Dr. Henrietta Mann
POSITION/ORGANIZATION:
Founding President of the Cheyenne an Arapaho Tribal College (Retired)
TRIBAL AFFILIATIONS:
Citizen of the Cheyenne and Arapaho Tribes, Cheyenne-So’taa’e Name: Ho’e-oesta-oo-nah’e = “Prayer Cloth Woman”
DEGREE:
Doctor of Philosophy Degree in American Studies: University of New Mexico, Albuquerque, 1982
Henrietta Mann is a citizen of the Cheyenne and Arapaho Tribes and was the founding President of the Cheyenne an Arapaho Tribal College (Retired). She was the first individual to occupy the Endowed Chair in Native American Studies at Montana State University, Bozeman, where she is Professor Emerita and was the Special Assistant to the President 2003-2016. Prior to that she taught for some twenty-eight years at the University of Montana, Missoula.

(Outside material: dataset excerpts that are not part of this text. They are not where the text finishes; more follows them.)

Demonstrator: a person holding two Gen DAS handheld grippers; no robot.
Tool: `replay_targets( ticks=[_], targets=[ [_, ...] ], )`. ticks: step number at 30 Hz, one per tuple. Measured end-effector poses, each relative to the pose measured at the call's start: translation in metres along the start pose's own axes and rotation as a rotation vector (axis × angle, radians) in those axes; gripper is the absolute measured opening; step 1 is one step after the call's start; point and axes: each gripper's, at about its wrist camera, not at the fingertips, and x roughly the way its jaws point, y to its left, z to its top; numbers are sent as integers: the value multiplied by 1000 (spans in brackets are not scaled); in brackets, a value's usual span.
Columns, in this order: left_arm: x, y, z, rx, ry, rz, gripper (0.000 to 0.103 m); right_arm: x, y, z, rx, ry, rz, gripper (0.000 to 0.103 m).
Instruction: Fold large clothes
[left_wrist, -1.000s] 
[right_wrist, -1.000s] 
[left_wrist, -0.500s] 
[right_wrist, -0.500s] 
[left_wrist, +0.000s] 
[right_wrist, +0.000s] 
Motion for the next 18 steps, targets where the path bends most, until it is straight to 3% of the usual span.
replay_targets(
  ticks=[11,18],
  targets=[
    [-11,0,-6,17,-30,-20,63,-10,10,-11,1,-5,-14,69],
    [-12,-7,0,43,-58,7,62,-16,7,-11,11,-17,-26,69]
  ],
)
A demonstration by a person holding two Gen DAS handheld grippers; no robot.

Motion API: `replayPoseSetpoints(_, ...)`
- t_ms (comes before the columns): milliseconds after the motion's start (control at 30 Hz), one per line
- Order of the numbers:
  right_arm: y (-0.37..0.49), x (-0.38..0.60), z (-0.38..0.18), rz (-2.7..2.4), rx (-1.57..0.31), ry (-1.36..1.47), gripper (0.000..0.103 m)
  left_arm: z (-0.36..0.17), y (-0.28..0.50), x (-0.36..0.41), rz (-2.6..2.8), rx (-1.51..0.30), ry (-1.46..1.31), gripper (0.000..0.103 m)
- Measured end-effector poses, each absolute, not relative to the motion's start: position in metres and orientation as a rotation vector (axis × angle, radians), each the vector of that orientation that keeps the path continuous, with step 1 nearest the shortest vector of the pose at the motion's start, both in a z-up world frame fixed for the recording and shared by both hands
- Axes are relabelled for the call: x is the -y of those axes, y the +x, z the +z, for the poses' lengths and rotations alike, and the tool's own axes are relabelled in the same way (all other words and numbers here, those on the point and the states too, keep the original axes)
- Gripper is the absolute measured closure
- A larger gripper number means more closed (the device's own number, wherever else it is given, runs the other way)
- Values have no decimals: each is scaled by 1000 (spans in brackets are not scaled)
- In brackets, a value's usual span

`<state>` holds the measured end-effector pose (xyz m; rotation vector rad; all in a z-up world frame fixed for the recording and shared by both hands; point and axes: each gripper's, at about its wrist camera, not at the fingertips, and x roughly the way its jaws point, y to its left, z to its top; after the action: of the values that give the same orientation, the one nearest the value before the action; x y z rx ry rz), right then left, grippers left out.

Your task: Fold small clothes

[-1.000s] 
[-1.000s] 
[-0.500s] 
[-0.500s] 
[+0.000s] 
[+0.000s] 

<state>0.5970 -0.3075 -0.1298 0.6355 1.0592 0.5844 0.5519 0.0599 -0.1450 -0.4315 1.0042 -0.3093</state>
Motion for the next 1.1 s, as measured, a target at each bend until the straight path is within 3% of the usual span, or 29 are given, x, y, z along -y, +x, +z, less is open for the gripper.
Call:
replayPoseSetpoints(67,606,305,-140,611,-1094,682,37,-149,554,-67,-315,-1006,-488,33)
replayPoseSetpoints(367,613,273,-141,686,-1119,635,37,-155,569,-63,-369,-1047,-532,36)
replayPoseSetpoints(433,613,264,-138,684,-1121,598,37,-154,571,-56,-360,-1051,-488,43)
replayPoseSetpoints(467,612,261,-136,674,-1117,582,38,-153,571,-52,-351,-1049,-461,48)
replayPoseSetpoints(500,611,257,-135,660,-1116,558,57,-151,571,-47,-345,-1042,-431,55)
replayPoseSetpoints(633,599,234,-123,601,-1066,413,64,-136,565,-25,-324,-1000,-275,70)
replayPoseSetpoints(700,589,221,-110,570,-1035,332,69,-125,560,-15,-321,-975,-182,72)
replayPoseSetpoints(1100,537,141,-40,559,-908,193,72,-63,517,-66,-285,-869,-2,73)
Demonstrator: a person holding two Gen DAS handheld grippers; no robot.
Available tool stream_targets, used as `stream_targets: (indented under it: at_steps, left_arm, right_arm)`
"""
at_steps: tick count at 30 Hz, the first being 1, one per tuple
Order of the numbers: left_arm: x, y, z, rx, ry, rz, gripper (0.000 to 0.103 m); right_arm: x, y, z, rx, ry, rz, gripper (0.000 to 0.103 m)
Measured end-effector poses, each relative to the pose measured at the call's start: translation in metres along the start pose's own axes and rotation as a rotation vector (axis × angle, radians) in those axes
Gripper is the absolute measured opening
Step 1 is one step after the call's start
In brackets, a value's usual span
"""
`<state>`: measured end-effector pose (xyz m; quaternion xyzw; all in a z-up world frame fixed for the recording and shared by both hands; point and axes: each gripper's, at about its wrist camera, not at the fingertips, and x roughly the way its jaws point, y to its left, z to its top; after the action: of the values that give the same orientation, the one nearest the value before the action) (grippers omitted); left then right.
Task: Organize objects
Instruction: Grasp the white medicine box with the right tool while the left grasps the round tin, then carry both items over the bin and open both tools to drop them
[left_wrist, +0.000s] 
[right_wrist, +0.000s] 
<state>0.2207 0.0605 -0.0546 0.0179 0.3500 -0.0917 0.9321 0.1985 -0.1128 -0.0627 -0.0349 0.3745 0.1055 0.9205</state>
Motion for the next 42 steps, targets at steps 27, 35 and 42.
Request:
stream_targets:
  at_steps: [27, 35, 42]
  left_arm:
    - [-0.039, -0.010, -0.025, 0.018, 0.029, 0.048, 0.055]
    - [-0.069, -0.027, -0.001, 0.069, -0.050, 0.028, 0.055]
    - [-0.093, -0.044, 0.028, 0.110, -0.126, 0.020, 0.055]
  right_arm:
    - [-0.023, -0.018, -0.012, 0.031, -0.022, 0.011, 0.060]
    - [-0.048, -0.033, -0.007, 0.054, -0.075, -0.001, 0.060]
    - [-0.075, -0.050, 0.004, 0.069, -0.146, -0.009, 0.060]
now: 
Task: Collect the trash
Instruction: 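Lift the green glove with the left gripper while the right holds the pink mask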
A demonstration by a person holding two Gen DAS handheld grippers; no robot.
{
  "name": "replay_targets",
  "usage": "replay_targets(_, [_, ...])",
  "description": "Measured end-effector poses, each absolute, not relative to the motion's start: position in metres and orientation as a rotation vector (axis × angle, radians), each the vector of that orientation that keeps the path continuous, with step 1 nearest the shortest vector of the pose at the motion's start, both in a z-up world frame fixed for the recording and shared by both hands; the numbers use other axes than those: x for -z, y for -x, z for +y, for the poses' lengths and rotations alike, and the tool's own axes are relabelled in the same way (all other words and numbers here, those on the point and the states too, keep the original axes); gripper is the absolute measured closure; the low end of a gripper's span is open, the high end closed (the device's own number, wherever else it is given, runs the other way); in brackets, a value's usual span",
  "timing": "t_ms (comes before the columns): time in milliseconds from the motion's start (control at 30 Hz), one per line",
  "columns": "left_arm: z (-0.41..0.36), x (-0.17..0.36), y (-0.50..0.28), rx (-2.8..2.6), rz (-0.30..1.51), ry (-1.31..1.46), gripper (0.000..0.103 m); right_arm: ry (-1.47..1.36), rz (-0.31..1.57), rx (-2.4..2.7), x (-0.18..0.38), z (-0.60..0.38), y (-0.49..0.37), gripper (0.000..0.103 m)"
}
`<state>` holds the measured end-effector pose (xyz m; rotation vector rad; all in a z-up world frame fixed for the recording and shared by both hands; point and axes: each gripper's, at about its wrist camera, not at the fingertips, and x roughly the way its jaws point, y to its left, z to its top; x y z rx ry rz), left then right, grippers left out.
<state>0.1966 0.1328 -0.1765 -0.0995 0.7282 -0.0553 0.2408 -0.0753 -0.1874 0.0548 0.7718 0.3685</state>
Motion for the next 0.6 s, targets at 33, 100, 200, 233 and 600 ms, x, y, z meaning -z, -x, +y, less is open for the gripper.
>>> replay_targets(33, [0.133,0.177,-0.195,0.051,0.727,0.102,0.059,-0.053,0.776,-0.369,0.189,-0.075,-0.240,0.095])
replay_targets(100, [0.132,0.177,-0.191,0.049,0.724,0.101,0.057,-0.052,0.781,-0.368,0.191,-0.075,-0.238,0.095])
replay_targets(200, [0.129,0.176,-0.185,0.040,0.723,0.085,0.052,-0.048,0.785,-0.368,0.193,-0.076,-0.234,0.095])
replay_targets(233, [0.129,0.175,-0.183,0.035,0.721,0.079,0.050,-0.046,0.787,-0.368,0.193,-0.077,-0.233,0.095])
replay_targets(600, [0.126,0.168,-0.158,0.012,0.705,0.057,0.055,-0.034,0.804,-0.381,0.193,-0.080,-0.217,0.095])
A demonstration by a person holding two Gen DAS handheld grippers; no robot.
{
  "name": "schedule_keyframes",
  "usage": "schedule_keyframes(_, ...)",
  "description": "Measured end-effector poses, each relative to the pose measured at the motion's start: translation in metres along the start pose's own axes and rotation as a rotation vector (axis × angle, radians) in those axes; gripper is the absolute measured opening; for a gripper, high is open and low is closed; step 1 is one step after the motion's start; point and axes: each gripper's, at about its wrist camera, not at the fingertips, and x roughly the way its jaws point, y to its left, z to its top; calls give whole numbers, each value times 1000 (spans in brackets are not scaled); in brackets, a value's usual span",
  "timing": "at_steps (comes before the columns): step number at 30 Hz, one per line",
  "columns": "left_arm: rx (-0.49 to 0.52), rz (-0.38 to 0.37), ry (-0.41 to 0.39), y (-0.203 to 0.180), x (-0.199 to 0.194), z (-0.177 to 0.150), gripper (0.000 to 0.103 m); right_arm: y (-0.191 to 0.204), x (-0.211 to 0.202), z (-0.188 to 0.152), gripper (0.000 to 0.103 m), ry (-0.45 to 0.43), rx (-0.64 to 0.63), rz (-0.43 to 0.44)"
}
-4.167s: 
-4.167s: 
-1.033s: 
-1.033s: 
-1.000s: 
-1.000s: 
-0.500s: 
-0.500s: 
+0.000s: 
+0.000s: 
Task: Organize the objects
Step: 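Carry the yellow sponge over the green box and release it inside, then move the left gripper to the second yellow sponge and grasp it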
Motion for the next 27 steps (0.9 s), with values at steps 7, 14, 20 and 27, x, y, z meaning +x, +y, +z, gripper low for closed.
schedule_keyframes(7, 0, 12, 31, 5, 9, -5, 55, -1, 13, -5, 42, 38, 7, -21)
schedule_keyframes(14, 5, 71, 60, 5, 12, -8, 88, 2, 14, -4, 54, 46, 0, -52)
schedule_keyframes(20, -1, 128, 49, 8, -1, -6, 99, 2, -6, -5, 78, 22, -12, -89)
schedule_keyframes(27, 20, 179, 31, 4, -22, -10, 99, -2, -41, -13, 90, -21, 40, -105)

She, also, has taught at the University of California, Berkeley, Graduate School of Education at Harvard University, and Haskell Indian Nations University in Lawrence, Kansas. In addition, Dr. Mann has served as the Director of the Office of Indian Education Programs/Deputy to the Assistant Secretary for the Bureau of Indian Affairs. She, also, was the National Coordinator of the American Indian Religious Freedom Act Coalition for the Association on American Indian Affairs.
In 1991, Rolling Stone Magazine named Dr. Mann as one of the ten leading professors in the nation. In 2008 she received the Lifetime Achievement Award from the National Indian Education Association. The College Board, Native American Student Advocacy Institute presented her with its first Lifetime Achievement Award in 2013. In 2016 she became one of two Native American scholars ever to be elected to the National Academy of Education and was elected to membership in the American Academy of Arts & Sciences in 2018. In 2017 she received a SPIRIT ALIGNED Legacy Award as a carrier of indigenous community values, memory, and wisdom. Dr. Mann holds an Honorary Doctorate in Humane Letters from Smith College in Massachusetts.